In the first study, published in Cancer Discovery, study senior author Dr Ashani Weeraratna, first author Dr Gretchen Alicea and collaborators combined fibroblasts – cells that generate connective tissue and allow the skin to recover from injury – from people age 25 to 35 or 55 to 65 with lab-created artificial skin and melanoma cells.
The researchers observed that cells in culture with the aged fibroblasts consistently upregulated a fatty acid transporter known as FATP2 and had increased uptake of fatty acids from the microenvironment in and around the tumour. When exposed to anti-cancer drugs, the melanoma cells with upregulated fatty acid transport resisted cell death, but this rarely occurred in the cells cultured with young fibroblasts, according to the team.
“Taking up a lot of fat protects melanoma cells during therapy,” explained Weeraratna, the E.V. McCollum Professor and chair of the Department of Biochemistry and Molecular Biology at the Bloomberg School of Public Health, a Bloomberg Distinguished Professor (cancer biology), a professor of oncology and co-director of the cancer invasion and metastasis program at the Kimmel Cancer Center.
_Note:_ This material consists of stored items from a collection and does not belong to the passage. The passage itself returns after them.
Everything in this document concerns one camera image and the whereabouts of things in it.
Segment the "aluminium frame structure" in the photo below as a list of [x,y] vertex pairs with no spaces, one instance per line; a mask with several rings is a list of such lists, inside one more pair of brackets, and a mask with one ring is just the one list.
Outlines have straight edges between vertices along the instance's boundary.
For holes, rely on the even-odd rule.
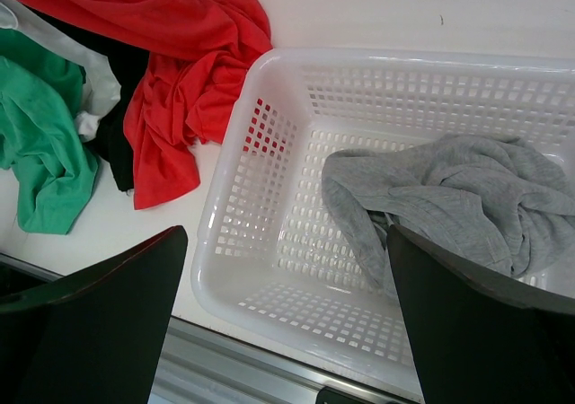
[[258,327],[335,360],[309,365],[170,316],[182,263],[173,252],[123,253],[84,268],[97,312],[119,307],[114,328],[156,335],[153,394],[174,403],[419,403],[403,325],[293,286],[269,284],[234,305]]

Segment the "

Their work build off a previous study which showed that therapies targeting the BRAF oncogene were less effective in reducing melanoma growth in aged mice. This finding was corroborated with a study of patient responses to the BRAF inhibitor, which found that complete responses occurred most frequently in patients under age 55.
In the newer study, Weeraratna and collaborators used newer-generation BRAF inhibitors and also assessed the impact of simultaneously depleting FATP2.
In older mice, the BRAF-targeted therapy alone worked initially, reducing tumour volume, but tumours returned in 10 to 15 days. However, when they added an FATP2 inhibitor to the targeted therapy, the tumours disappeared and did not recur during the 60-day period they were monitored.
“Age was the clear driver,” says Alicea. “In young models, melanoma cells responded to targeted therapy initially and targeting FATP2 had no further impact. In aged models, melanoma cells did not respond to targeted therapy until we depleted FATP2 and then the response was dramatic. When FATP2 was depleted, in all of the aged models, tumours regressed in size completely and did not start to grow back for over two months, a significant amount of time in a mouse experiment.”
Weeraratna said the next step following this study is the development of an FATP2 inhibitor that, once proved to be effective, could be given in combination with targeted therapies to improve treatment responses, particularly for older patients.
In the Clinical Cancer Research study, Weeraratna, Dr Mitchell Fane and colleagues evaluated patient responses to the anti-angiogenesis drug Avastin. Angiogenesis is the formation of new blood vessels. The process is upregulated by tumours – once they reach a certain size – to ensure the cancer has enough oxygen and nutrients to support its continuous cell divisions and growth. This same blood supply also transports cancer cells to other parts of the body to seed metastasis. Anti-angiogenesis drugs prevent the formation of new blood vessels and therefore starve cancers of nutrients and gas exchange through the blood supply.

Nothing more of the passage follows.